**What is needed**
In the copy, keep every line below as it is and leave out the pictures.

━━━━━━━━

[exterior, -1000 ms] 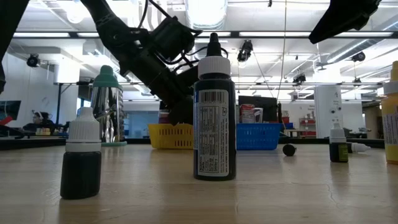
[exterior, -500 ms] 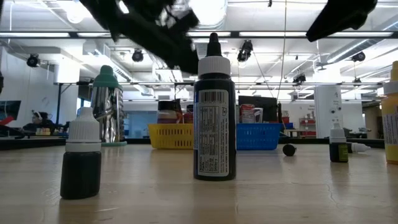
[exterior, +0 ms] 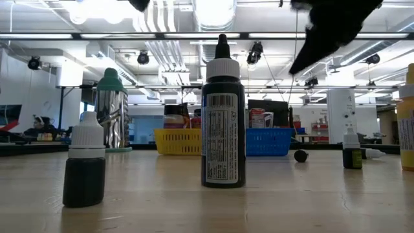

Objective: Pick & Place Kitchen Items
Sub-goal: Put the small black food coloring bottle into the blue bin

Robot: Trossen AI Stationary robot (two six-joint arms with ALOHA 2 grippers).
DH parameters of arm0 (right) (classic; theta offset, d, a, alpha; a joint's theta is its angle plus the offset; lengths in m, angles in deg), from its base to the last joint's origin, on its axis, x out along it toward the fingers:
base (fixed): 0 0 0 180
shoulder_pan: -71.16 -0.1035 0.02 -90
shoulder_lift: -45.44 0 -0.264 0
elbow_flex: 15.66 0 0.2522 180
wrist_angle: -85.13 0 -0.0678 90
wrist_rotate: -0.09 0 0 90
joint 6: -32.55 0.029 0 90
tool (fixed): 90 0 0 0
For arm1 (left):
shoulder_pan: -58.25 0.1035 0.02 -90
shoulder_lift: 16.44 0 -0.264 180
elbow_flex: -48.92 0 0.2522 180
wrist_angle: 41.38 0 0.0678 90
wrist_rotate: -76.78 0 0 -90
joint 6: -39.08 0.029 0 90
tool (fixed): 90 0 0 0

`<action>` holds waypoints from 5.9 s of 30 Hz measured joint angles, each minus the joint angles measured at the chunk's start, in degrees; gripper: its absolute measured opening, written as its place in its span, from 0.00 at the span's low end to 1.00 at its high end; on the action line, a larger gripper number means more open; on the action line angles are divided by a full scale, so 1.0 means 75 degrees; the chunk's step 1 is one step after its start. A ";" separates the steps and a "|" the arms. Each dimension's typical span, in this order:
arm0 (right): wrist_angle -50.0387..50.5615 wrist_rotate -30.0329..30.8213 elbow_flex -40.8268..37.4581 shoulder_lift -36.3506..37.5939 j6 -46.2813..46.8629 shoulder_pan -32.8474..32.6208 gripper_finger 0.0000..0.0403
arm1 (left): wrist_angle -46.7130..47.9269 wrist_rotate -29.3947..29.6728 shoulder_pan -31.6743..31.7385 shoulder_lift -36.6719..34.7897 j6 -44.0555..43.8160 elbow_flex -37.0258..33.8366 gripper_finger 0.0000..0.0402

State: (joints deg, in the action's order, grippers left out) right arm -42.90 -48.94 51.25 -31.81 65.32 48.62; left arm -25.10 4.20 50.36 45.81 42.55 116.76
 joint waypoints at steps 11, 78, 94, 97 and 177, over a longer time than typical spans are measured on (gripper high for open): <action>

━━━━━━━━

**Solved exercise**
[exterior, -1000 ms] 
[exterior, -500 ms] 
[exterior, +0 ms] 

Objective: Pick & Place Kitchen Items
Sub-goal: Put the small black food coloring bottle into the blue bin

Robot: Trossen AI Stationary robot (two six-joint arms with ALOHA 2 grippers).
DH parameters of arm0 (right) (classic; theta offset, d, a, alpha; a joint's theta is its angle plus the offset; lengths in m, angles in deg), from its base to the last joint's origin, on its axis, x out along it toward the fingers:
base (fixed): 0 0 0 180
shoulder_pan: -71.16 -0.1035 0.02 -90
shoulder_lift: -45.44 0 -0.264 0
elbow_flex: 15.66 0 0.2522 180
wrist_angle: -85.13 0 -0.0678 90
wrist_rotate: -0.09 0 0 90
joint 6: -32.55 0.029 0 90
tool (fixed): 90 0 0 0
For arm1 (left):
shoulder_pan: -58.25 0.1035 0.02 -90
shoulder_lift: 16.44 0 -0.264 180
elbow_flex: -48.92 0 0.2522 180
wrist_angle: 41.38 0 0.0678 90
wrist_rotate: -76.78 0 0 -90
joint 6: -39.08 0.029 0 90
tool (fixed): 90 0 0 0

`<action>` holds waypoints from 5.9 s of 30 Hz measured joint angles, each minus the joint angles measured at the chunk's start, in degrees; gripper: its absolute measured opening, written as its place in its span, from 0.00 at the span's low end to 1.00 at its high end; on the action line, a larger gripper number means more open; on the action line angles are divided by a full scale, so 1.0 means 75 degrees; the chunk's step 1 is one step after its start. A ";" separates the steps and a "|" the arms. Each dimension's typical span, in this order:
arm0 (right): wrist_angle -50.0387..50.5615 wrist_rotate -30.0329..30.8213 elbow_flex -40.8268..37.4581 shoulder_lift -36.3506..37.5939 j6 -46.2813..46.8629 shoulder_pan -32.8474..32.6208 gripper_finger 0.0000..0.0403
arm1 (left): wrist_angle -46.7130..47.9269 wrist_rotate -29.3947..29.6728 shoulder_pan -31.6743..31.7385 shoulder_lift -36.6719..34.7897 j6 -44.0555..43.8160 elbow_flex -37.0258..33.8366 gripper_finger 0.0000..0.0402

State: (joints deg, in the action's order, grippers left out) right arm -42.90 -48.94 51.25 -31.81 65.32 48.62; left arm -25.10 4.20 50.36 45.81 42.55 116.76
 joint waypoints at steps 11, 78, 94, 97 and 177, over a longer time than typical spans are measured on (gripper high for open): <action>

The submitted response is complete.